State of the Arts Blog

Photographer Emily Baxter turns lens on the guilty, but unconvicted masses

Emily Baxter wants people who have been convicted of crimes to get a second chance.

To persuade others that they should, Baxter is employing an interesting argument.

In her words: "We are all criminals."

This anonymous subject confessed that he helped a drug dealer in college in order to be more popular. Now he's an attorney. "I can’t tell you how many background checks my name has been run through in the last year, but I can tell you how very relieved I am knowing that each time it will come back clean." Photo by Emily Baxter

According to Baxter's research, one in four Minnesotans has a criminal record, which goes on a file that affects the person for years.

But a far higher percentage of Minnesotans have committed crimes, and simply got away with it.

By day Baxter works as an attorney at the Council on Crime and Justice. She reaches out to employers and landlords, legislators, licensing boards, and the general public, seeking to convince people that those who have served time deserve acceptance -- and a chance to rejoin society.

"Time and again, I’ve been told 'once a criminal, always a criminal,'" Baxter said. "There's an underlying assumption in that statement: that there are two mutually exclusive and immutable categories of people: ‘criminals’ and ‘clean.’"

For some participants, the criminal behavior continues. This woman admitted "I break the law all the time. I drink and drive sometimes, which isn’t the best thing. But when I’m sober I don’t want to do it, and when I’m drunk I feel like driving. I steal stuff, when it’s available. I don’t go out of my way to do stuff like that, but if I don’t feel like paying admission somewhere, it’s easy to get around." Photo by Emily Baxter

"We Are All Criminals" is the product of a Bush Foundation grant and years of work. Baxter asked people in the Council on Crime and Justice's social network to share stories they've "had the luxury to forget."

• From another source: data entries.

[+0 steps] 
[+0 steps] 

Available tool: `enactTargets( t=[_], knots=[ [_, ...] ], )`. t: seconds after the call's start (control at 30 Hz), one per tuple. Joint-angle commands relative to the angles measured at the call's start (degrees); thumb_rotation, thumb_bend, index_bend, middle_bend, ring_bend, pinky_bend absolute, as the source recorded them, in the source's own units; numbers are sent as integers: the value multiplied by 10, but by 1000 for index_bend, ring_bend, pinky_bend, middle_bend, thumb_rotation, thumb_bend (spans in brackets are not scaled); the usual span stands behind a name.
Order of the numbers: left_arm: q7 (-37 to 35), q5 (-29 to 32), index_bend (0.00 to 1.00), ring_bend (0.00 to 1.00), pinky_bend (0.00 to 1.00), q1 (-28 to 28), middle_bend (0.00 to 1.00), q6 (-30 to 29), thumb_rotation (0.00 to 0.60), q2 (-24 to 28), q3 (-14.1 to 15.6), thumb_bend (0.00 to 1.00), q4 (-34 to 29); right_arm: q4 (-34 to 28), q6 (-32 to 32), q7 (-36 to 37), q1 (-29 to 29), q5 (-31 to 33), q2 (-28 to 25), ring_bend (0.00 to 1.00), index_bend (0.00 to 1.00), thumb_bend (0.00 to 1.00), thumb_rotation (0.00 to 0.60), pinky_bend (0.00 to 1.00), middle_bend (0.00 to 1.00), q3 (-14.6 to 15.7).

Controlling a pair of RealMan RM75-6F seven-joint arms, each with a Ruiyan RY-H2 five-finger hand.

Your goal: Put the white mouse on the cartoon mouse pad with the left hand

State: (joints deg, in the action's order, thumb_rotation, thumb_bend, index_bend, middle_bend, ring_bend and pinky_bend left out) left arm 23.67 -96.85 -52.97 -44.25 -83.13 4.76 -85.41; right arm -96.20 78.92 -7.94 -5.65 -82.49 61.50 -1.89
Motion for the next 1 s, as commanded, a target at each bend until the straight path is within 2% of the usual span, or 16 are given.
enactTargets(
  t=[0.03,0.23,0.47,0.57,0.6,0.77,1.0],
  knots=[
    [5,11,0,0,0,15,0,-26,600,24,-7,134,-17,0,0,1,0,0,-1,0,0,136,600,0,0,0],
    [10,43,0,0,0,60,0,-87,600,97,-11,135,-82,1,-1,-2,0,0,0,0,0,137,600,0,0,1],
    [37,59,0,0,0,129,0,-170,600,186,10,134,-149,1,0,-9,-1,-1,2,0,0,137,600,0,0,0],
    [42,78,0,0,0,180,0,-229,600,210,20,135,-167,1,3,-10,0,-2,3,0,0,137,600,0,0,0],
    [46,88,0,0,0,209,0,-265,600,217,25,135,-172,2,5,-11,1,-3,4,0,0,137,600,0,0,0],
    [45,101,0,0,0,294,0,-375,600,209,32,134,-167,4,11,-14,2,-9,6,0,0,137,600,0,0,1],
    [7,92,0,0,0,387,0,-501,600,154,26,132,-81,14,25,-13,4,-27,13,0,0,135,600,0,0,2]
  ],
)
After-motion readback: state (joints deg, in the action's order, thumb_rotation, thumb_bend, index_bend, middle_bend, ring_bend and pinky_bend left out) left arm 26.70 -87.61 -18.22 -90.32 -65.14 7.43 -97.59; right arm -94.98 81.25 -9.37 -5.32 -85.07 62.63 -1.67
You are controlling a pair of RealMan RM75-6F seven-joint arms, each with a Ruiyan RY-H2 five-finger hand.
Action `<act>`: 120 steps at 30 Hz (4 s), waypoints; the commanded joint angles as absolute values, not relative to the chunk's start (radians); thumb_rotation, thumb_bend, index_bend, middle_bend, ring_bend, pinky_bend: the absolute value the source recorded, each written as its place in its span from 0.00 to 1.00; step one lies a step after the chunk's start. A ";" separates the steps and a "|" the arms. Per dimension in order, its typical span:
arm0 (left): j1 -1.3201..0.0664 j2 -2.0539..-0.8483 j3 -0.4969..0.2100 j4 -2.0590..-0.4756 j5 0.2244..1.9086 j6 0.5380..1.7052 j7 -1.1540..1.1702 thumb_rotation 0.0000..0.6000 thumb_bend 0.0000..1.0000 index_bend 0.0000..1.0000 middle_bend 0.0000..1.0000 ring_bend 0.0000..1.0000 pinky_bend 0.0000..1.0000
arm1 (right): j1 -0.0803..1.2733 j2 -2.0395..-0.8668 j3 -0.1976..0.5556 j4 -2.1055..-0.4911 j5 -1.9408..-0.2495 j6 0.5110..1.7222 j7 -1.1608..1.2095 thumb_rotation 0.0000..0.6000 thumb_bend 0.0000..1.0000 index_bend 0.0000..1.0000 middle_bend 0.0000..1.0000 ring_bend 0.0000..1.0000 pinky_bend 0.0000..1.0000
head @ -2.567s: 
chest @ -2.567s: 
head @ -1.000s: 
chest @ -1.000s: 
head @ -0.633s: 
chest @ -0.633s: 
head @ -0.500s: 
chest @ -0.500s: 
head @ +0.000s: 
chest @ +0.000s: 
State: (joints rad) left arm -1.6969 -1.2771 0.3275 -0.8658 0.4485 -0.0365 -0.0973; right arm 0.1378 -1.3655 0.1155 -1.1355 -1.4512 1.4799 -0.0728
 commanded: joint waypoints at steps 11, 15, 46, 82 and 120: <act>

"To my astonishment, the responses started trickling – then pouring – in," she said. "I spent the next several months traveling all around the state, interviewing participants in their homes and offices, at nearby diners and bars, in parks and on boats."

After interviews, which often run two hours, Baxter takes photographs of the participants, sometimes in their homes or offices, or occasionally where the actual offenses occurred. They hold a chalkboard declaring their crimes. Each participant approves their "criminal record" before it goes live on Baxter's website.

Participants in the "We Are All Criminals" project have confessed to everything from pissing in a neighbor's beer to steeling from a 70 year old man's retirement fund, but most of them involved drugs, theft and/or the destruction of property. Photo by Emily Baxter

Baxter hopes viewers will see themselves reflected in the photos and the stories.

"I hope that viewers take note of the context they allowed themselves -- 'I was young, drunk, stupid, in college, hanging out with the wrong crowd, just along for the ride, no one was hurt, I gave it back, or I didn’t mean to do it' -- and acknowledge that others may have been in a similar situation but were caught. I hope that some recognize the privilege they’ve experienced (the cop just told us to go home) and appreciate that the not everyone has benefited from that same privilege."

Baxter also wants viewers to reflect upon how very different their own lives would be had they been burdened by a criminal record. Once they recognize that, she hopes they'll take action to help create second chances for those relatively few people who have already been punished for their crimes.

You can see some of Baxter's images through the end of January at Boneshaker Books in Minneapolis. Or you can see them online at her website.